A number of possible options can be suggested to guide the development of a fair system for assessing wage levels in the public sector. First, there is a need to identify and pair specific and comparable occupational types in the public and private sectors on an ongoing basis in order to track pay levels and avoid situations wherein earnings in the private sector are a response to short-term market pressures and fluctuations. This would involve the establishment and funding of targeted research on a longitudinal basis. Such research could be broadened to include comparisons with other countries within the Economic and Monetary Union of the European Union (EMU). Secondly, government fiscal policy could be used to provide broad constraints on government spending on public sector pay. Specific provisions such as multi-year ceilings on the proportion of government revenue could limit the amount allocated to the growth rate of the public sector wage bill. Such spending limits could make it easier for governments to resist political pressures for budgetary expansion and help to maintain the country’s competitiveness (Holm-Hadulla et al., 2010).

Thirdly, increases in public sector wages could be based on current and forecasted productivity levels in the private sector and economy generally, thus aligning long-term government wage dynamics with general economic trends. This may also overcome situations where earnings are distorted upwards or downwards and do not reflect workers’ productivity levels.
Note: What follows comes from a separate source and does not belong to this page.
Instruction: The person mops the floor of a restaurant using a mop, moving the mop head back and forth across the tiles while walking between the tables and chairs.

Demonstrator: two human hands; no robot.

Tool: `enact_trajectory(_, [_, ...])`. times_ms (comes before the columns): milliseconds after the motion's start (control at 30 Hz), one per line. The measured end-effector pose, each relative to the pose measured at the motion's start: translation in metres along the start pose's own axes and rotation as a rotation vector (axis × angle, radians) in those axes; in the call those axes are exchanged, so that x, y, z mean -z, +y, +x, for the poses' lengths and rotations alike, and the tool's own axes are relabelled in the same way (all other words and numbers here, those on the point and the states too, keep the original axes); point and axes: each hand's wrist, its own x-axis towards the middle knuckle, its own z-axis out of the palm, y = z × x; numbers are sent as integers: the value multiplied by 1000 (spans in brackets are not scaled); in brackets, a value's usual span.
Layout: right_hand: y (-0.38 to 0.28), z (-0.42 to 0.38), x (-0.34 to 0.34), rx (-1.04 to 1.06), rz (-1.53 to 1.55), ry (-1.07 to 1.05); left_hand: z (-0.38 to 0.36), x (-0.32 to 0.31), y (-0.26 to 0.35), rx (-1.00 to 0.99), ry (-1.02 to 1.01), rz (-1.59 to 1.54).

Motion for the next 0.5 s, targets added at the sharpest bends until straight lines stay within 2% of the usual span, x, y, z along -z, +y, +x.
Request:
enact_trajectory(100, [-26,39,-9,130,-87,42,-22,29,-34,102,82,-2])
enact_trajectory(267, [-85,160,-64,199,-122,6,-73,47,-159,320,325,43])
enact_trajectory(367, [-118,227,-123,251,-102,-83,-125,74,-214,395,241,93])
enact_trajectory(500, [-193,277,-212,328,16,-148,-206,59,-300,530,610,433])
Fourthly, the Government could move away from the present industrial relations process of negotiating a single inclusive collective agreement with all public sector unions. An alternative approach would involve the negotiation of separate collective agreements with sub-sectors such as the civil service, health and education, which reflect the different recruitment and retention challenges confronting each sector. However, the attempt of the Benchmarking exercise in 2002 to break the system of public sector relativities and ‘sever all previous pay links and establish new absolute levels of pay’ has failed miserably, as indicated by the recent industrial disputes in the public sector in 2016 (RPSBB, 2002: 7). It seems that any attempt to sever the linkages between the various sub-sectors in the public sector is likely to be hazardous and uncertain in its outcome.